RESEARCH & ITERATION
This project evolved through two major iterations, demonstrating the power of user feedback and critical self-assessment. Phase 1 (2023): Initial Design Card sorting with 17 participants to validate information architecture 10 user interviews with parents 5 usability tests on initial prototype Created complete branding and high-fidelity designs Key findings from V1 testing: ✖ Only 2 out of 5 users completed task creation without help ✖ Primary action was hidden in navigation ✖ Color contrast failed WCAG standards (3.2:1) ✖ Tone felt too corporate for a family product Phase 2 (2024): Team Redesign Led a team of 4 designers to address these critical issues through: Heuristic evaluation (Nielsen's 10 principles) 5 new usability tests Complete visual and interaction redesign Voice & tone overhaul
KEY IMPROVEMENTS
The redesign addressed critical usability and accessibility issues identified in testing. Here's what changed and why it mattered: Accessibility First Improved color contrast from 3.2:1 to 4.8:1, achieving WCAG AA compliance. This wasn't just about standards—users genuinely struggled to see buttons in the original design.

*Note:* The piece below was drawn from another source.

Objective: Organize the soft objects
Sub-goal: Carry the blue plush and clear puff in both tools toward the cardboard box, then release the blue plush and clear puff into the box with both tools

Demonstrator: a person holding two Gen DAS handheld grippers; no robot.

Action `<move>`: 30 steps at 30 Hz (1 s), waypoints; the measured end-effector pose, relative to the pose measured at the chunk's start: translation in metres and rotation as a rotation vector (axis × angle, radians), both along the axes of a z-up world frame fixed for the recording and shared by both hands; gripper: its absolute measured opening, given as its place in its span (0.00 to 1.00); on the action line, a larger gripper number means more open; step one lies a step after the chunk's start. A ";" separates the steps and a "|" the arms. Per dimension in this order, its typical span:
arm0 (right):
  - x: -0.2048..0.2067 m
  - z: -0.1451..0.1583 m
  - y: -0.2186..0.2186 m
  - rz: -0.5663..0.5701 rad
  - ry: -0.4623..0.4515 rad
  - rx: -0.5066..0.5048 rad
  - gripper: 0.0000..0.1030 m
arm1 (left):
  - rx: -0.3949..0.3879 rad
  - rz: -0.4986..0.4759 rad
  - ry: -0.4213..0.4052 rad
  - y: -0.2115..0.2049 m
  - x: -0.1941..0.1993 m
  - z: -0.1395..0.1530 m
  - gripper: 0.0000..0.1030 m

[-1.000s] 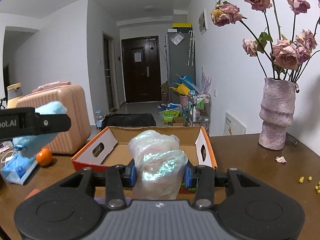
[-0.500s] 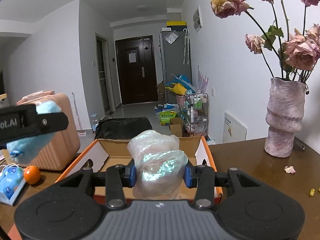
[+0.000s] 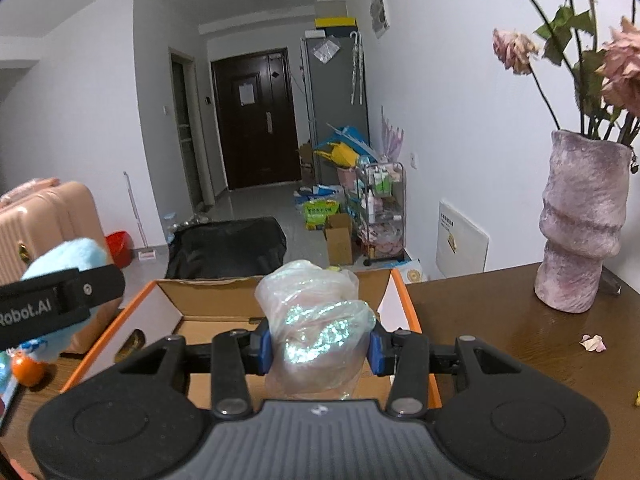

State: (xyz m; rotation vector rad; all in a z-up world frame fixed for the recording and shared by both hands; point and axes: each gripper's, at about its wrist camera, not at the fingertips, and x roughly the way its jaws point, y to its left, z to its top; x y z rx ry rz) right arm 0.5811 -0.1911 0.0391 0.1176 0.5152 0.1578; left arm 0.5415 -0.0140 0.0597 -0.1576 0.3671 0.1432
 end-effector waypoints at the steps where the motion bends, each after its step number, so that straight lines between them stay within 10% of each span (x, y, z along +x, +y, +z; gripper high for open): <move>1: 0.003 -0.002 0.001 -0.002 0.008 -0.003 0.41 | 0.001 0.007 0.010 0.000 0.004 -0.002 0.83; 16: 0.031 -0.037 0.018 -0.001 0.087 -0.106 0.50 | -0.012 0.056 0.168 0.011 0.037 -0.039 0.85; 21: 0.027 -0.038 0.018 -0.011 0.076 -0.110 1.00 | -0.032 0.107 0.169 0.018 0.035 -0.040 1.00; 30: 0.028 -0.039 0.015 -0.027 0.103 -0.098 1.00 | -0.061 0.128 0.187 0.024 0.038 -0.039 1.00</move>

Clear Information Architecture Moved task creation from a hidden menu to a prominent floating action button. This single change took task completion from 40% to 100% success rate. Conversational Tone Rewrote all microcopy from corporate language ("Assign Task") to family-friendly conversation ("¿Qué hay que hacer hoy?"). The product needed to feel warm, not transactional. Visual Hierarchy Redesigned task cards with clear visual separation between active and completed states using color, iconography, and spacing—users could now scan their list at a glance.
RESULTS & LEARNINGS
Quantifiable improvements: - Task completion success: 40% → 100% (from 2/5 to 5/5 users) - WCAG AA compliance achieved across all interactions - Validated with 27 total participants across both phases
What I learned
Test early, iterate often. The issues found in V1 would have been exponentially more expensive to fix post-development. Just 5 users were enough to identify critical problems. Leading a redesign of my own work taught me humility. Being open to criticism and coordinating a team to improve my initial design was more valuable than getting it perfect the first time. Accessibility isn't a checkbox—it's better design. The contrast improvements didn't just meet standards; they made the interface genuinely easier for everyone to use.